• **Data section**:
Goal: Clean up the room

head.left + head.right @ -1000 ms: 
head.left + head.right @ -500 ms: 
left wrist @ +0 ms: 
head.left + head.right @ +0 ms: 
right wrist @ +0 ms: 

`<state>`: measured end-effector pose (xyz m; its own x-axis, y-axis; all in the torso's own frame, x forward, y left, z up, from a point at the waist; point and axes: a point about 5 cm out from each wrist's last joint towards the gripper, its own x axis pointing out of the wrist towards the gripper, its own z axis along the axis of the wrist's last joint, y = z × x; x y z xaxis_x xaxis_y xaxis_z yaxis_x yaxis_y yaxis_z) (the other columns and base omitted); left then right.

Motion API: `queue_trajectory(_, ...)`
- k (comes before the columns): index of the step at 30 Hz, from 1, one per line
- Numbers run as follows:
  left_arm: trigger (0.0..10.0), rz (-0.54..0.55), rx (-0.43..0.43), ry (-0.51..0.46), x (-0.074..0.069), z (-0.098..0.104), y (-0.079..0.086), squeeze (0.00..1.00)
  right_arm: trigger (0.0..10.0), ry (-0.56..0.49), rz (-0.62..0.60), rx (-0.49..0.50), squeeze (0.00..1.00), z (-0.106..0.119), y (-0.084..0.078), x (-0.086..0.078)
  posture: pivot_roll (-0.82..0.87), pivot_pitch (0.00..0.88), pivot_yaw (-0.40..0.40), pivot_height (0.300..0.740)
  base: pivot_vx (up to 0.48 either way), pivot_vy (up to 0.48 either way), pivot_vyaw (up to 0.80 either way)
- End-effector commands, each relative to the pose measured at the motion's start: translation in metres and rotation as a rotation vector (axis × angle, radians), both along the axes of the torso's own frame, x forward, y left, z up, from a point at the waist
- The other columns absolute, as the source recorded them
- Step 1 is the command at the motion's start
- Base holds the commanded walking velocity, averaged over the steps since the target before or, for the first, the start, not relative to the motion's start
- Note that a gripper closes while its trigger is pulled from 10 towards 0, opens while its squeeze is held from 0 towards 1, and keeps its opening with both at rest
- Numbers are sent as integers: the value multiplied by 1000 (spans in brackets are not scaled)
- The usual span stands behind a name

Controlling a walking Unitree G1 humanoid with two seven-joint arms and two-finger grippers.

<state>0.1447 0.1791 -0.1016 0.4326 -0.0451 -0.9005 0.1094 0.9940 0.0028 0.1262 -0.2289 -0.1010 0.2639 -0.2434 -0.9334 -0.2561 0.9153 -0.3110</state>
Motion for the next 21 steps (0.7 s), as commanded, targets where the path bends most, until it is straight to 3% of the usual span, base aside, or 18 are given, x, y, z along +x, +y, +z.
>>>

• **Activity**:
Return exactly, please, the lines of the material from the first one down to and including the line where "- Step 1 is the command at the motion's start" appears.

• **Answer box**:
Goal: Clean up the room

head.left + head.right @ -1000 ms: 
head.left + head.right @ -500 ms: 
left wrist @ +0 ms: 
head.left + head.right @ +0 ms: 
right wrist @ +0 ms: 

`<state>`: measured end-effector pose (xyz m; its own x-axis, y-axis; all in the torso's own frame, x forward, y left, z up, from a point at the waist; point and axes: a point about 5 cm out from each wrist's last joint towards the gripper, its own x axis pointing out of the wrist towards the gripper, its own z axis along the axis of the wrist's last joint, y = z × x; x y z xaxis_x xaxis_y xaxis_z yaxis_x yaxis_y yaxis_z) (the other columns and base omitted); left then right.

Motion API: `queue_trajectory(_, ...)`
- k (comes before the columns): index of the step at 30 Hz, from 1, one per line
- Numbers run as follows:
  left_arm: trigger (0.0..10.0), rz (-0.54..0.55), rx (-0.43..0.43), ry (-0.51..0.46), x (-0.074..0.069), z (-0.098..0.104), y (-0.079..0.086), squeeze (0.00..1.00)
  right_arm: trigger (0.0..10.0), ry (-0.56..0.49), rz (-0.62..0.60), rx (-0.49..0.50), squeeze (0.00..1.00), z (-0.106..0.119), y (-0.084..0.078), x (-0.086..0.078)
  posture: pivot_roll (-0.82..0.87), pivot_pitch (0.00..0.88), pivot_yaw (-0.40..0.40), pivot_height (0.300..0.740)
  base: pivot_vx (up to 0.48 either way), pivot_vy (up to 0.48 either way), pivot_vyaw (up to 0.80 either way)
- End-effector commands, each relative to the pose measured at the motion's start: translation in metres and rotation as a rotation vector (axis × angle, radians), both along the axes of the torso's own frame, x forward, y left, z up, from a point at the waist
- The other columns absolute, as the source recorded them
- Step 1 is the command at the motion's start

There is nothing further to the answer.